◆ Records to use ◆
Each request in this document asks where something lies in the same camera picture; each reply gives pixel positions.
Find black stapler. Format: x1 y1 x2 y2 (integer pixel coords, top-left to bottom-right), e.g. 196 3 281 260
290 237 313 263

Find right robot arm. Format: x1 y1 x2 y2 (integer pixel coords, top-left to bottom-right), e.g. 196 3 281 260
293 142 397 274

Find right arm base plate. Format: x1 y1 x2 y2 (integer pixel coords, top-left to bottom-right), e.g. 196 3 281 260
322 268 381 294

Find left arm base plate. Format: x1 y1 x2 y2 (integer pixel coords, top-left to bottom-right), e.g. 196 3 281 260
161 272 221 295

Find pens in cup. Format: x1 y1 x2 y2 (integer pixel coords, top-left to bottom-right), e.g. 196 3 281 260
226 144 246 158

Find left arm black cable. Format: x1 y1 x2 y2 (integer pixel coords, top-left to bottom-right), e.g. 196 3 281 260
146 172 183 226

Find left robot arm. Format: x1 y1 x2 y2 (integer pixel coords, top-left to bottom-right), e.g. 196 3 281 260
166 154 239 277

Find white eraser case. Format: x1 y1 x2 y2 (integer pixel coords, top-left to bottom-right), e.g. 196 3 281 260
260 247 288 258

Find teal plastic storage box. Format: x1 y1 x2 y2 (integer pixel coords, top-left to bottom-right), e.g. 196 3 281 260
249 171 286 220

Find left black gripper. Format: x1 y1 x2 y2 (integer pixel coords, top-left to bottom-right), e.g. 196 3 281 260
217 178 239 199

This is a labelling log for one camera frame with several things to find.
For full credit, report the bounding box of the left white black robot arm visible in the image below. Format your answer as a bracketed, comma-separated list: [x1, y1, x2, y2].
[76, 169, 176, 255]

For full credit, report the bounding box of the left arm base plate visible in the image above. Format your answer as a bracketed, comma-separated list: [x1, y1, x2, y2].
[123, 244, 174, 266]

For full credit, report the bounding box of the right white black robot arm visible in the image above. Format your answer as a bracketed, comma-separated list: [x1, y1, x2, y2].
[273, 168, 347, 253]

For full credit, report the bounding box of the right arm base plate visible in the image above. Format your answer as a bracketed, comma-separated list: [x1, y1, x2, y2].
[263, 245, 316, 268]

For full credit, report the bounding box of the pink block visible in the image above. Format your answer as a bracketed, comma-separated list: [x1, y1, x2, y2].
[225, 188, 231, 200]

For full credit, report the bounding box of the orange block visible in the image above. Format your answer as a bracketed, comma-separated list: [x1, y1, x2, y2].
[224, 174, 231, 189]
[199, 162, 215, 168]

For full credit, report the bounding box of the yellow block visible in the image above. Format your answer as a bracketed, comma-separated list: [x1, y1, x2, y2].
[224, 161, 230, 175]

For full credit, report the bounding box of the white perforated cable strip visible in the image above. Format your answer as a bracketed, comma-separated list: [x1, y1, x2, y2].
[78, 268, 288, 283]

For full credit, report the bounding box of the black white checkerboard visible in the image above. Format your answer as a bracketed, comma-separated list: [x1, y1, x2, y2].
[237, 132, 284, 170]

◆ Exercise ◆
Wherever a line holds the word "camera", copy that line out of the entries above.

◆ Answer section ◆
Each request in this document asks where something lies in the same camera picture; each reply gives pixel positions.
This is a labelling log for one camera frame with several things to find.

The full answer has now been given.